Joseph Parker inquest hears of 'miracle' no-one else was killed
It was a miracle no-one else was killed the night a man was shot dead by the Army at a Christmas dance in 1971, a priest has told an inquest.
Joseph Parker, 25, who had a pregnant wife and 18-month-old daughter, was shot in the legs at an Ardoyne community hall in Belfast.
Father Augustine Hourigan, who was also at the dance, described sensing the potential danger when a patrol came in.
This is the second inquest into the death of Mr Parker.
An open verdict was recorded following an inquest in 1972.
In 2013, the Attorney General John Larkin directed that a fresh inquest be held.
'In the gear'
Fr Hourigan, a priest based at Holy Cross Church in Ardoyne, went along to the local dance in Toby's Hall on 10 December 1971.
During his evidence, a statement he gave the day after the shooting was read to the court.
He described how he went to speak to the officer he assumed was in charge of the patrol, and he told him that "in the gear" they were wearing they "would not be the most popular" in the hall.
The priest went on to describe hearing a shot which he thought was a rubber bullet, before leaving the hall as quickly as he could.
He said when he got outside, he heard "loads more shots".
The next day Fr Hourigan, along with two other priests and about 30 locals, went to the nearby Flax Street Barracks.
They were brought inside and he described meeting three Army officers and a chaplin.
He said they "expressed regret" at what had happened, said they were "very sorry" and that there had been "no intent to cause injury".
The group was told there would be an investigation into the incident.
'White blond hair'
On Monday, Mr Parker's sister, Teresa Watt, recalled the night her brother was shot. They had been at the dance together and two statements she had previously made were read to the court.
The first was from Christmas Eve 1971, two weeks after the shooting.
She said she had been dancing when five soldiers came in and the soldier in charge had spoken to a priest who told him it was just a "social occasion".
She then described hearing shots and initially thinking they were rubber bullets, but then saw a young soldier down on one knee firing from right to left.
It was only when the soldiers left that she saw her brother "slumped forward with his head touching his feet".
In a second statement, given to the coroner's staff this year, she described the soldier that fired as "handsome", having "white blond hair" and wearing a cap.
Her account contained more detail about the events leading up to the shooting.
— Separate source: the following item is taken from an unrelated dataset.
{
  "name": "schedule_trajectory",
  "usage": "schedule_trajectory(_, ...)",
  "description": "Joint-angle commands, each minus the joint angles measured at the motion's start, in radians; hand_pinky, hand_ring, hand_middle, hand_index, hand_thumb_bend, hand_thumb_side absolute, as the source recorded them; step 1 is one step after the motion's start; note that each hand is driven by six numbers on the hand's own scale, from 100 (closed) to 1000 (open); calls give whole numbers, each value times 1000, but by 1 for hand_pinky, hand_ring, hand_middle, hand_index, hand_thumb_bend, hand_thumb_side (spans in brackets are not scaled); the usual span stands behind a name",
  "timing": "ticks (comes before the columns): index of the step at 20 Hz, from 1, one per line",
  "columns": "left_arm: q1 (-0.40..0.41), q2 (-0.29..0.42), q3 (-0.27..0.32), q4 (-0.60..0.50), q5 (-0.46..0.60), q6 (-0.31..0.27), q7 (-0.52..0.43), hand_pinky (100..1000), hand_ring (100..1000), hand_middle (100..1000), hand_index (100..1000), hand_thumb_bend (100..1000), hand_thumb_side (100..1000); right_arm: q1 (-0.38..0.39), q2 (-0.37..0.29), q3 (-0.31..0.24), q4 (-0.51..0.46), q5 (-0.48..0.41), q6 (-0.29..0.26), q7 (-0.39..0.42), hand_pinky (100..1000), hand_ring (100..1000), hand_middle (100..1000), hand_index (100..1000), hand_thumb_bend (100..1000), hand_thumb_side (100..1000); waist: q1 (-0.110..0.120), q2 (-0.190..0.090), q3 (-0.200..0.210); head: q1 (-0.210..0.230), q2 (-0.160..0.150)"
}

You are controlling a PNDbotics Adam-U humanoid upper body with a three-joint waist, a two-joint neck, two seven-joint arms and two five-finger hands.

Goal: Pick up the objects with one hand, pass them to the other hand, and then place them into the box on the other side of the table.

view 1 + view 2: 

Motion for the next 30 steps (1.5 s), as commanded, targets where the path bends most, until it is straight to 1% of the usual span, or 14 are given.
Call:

She said there had been "hassle" when the soldiers came in and that "maybe bottles had been thrown".
She confirmed no warning had been shouted by the soldiers before the firing started.
During cross examination by the coroner and a lawyer for the Ministry of Defence, Mrs Watt became increasingly unwell and confused and was unable to finish giving evidence.
Mrs Watt's husband, Barney Watt, had been killed by the Army 10 months before her brother was shot.
In an inquest earlier this year, a coroner found that the Army's use of lethal force had been unjustifiable.
Another witness to the dance hall shooting was Joseph Parker's uncle.
In a statement from June 1972, he described three separate bursts of gunfire and said the soldiers had come into the hall like "raging bulls".
He disputed soldiers' evidence given to that inquest that they had only shot at the ceiling.
Under cross examination, discrepancies between his two statements were highlighted but also the fact they had been taken nearly forty six years apart.
The coroner is expected to give his findings next Wednesday.